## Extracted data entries
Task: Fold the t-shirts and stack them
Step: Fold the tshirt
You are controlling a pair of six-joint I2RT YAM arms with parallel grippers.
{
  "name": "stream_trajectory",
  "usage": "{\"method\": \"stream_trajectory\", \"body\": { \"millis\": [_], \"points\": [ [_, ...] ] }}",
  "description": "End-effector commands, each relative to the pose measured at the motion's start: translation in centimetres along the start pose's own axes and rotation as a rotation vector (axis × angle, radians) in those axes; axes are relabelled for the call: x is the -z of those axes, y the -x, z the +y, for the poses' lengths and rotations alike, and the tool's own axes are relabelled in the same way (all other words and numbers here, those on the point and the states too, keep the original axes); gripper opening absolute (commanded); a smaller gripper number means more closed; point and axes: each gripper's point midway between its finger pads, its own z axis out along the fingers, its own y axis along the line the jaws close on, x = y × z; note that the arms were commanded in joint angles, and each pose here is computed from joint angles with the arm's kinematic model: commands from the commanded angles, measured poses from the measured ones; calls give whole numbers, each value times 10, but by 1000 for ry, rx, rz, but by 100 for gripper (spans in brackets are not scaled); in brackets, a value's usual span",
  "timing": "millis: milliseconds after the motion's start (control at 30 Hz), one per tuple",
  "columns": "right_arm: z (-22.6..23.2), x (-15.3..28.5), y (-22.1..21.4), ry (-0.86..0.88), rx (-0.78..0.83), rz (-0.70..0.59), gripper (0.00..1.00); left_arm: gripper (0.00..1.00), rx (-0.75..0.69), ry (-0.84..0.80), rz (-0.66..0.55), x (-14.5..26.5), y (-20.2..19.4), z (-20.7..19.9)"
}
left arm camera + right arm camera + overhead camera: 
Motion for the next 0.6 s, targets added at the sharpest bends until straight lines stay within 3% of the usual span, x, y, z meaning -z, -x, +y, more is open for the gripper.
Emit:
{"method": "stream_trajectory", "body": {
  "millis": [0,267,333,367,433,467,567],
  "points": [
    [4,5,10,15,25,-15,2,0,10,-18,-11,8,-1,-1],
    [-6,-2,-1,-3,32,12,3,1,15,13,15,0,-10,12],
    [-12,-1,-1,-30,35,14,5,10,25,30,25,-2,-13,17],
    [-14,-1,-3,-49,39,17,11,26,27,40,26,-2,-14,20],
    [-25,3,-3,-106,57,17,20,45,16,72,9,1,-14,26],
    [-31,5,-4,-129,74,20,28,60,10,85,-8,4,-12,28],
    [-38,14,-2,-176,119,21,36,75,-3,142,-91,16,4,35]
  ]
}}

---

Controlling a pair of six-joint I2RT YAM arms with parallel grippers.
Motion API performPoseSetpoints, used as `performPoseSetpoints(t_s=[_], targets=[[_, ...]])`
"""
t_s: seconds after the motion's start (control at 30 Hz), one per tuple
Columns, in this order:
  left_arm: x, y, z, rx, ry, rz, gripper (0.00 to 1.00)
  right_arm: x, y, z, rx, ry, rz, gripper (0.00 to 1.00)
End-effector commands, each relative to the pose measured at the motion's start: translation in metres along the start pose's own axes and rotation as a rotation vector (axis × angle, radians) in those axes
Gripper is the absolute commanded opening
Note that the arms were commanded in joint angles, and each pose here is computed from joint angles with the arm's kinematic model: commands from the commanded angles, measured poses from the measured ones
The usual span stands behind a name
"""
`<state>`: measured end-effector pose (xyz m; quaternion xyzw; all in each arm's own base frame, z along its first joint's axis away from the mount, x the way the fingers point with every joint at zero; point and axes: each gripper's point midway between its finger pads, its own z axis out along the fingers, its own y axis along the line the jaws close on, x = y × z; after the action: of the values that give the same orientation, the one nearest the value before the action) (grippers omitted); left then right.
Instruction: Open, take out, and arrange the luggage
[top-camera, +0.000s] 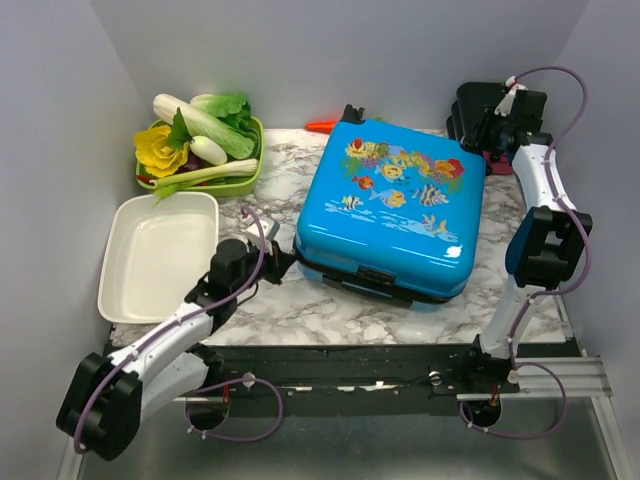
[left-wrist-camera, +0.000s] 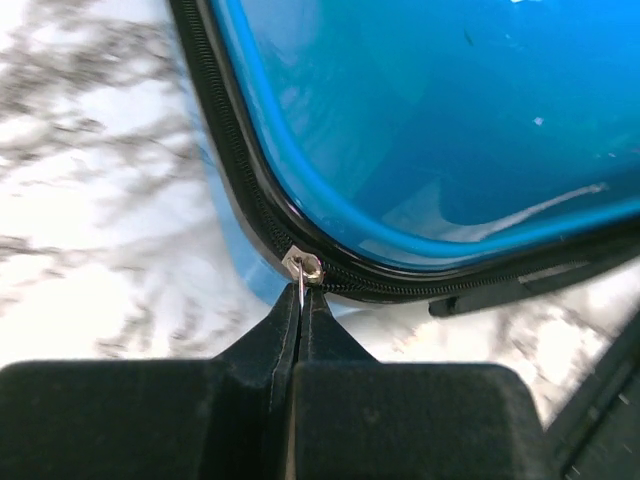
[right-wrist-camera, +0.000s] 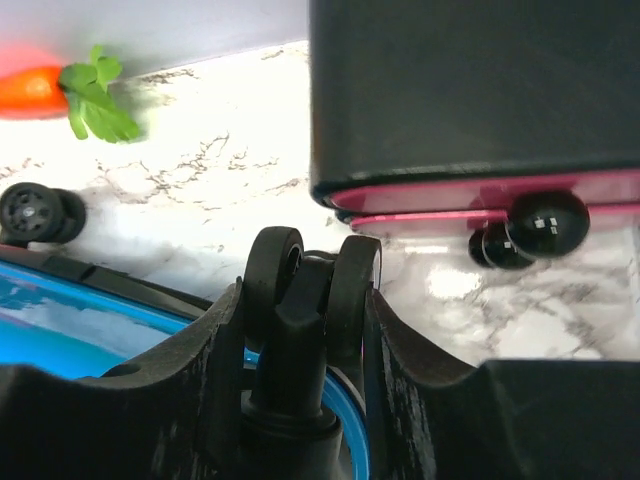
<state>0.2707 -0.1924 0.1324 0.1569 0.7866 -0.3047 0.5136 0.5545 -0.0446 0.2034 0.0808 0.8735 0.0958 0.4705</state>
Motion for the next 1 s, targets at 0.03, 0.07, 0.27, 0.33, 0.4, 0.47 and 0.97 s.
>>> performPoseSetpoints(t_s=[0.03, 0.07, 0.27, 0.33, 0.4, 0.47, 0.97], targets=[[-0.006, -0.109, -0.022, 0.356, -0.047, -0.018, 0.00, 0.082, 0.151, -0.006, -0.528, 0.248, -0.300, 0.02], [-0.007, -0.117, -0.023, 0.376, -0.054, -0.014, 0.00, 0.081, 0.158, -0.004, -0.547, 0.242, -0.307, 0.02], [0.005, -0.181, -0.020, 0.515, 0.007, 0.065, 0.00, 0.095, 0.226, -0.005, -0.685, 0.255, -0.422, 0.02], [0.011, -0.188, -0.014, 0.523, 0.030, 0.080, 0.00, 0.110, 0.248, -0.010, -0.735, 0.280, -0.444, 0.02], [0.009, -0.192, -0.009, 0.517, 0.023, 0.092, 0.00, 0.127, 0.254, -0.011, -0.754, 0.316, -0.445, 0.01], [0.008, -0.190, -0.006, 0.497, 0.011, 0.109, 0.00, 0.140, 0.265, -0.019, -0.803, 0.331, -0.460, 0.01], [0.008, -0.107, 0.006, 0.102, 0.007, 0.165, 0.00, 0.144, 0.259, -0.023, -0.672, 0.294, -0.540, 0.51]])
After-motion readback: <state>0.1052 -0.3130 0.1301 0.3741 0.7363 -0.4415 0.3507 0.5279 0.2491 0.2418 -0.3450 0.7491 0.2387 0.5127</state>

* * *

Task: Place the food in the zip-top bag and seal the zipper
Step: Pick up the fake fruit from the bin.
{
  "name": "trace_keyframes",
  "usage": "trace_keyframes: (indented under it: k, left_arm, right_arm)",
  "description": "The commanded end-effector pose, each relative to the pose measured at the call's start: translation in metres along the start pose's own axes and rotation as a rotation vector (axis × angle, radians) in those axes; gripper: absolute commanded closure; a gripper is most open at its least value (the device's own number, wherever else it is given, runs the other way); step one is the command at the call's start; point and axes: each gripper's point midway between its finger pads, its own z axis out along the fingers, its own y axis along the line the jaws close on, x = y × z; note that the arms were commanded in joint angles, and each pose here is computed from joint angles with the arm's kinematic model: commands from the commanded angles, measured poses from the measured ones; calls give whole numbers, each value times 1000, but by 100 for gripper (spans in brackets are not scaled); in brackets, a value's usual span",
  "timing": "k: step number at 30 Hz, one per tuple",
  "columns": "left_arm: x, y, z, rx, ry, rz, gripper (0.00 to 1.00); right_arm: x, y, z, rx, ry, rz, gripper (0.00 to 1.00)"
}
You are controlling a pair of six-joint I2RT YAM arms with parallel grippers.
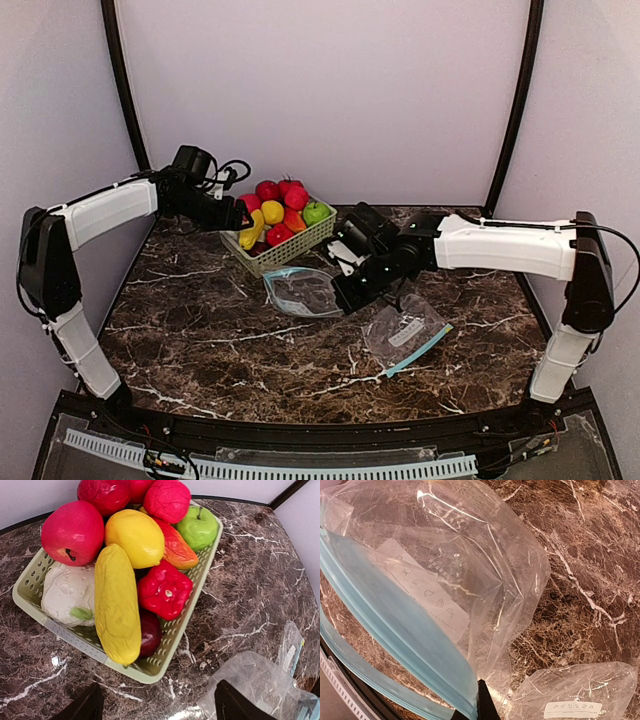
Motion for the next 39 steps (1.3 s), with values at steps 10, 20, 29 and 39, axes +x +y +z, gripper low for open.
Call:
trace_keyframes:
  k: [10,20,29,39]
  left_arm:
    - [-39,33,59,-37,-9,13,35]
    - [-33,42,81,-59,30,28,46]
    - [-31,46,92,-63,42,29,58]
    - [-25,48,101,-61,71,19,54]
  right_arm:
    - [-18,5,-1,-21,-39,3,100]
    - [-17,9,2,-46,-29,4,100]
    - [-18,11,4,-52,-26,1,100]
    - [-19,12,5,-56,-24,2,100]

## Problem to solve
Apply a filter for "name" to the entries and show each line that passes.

## Written response
  "name": "stream_trajectory",
The usual span stands behind a name
  "name": "trace_keyframes",

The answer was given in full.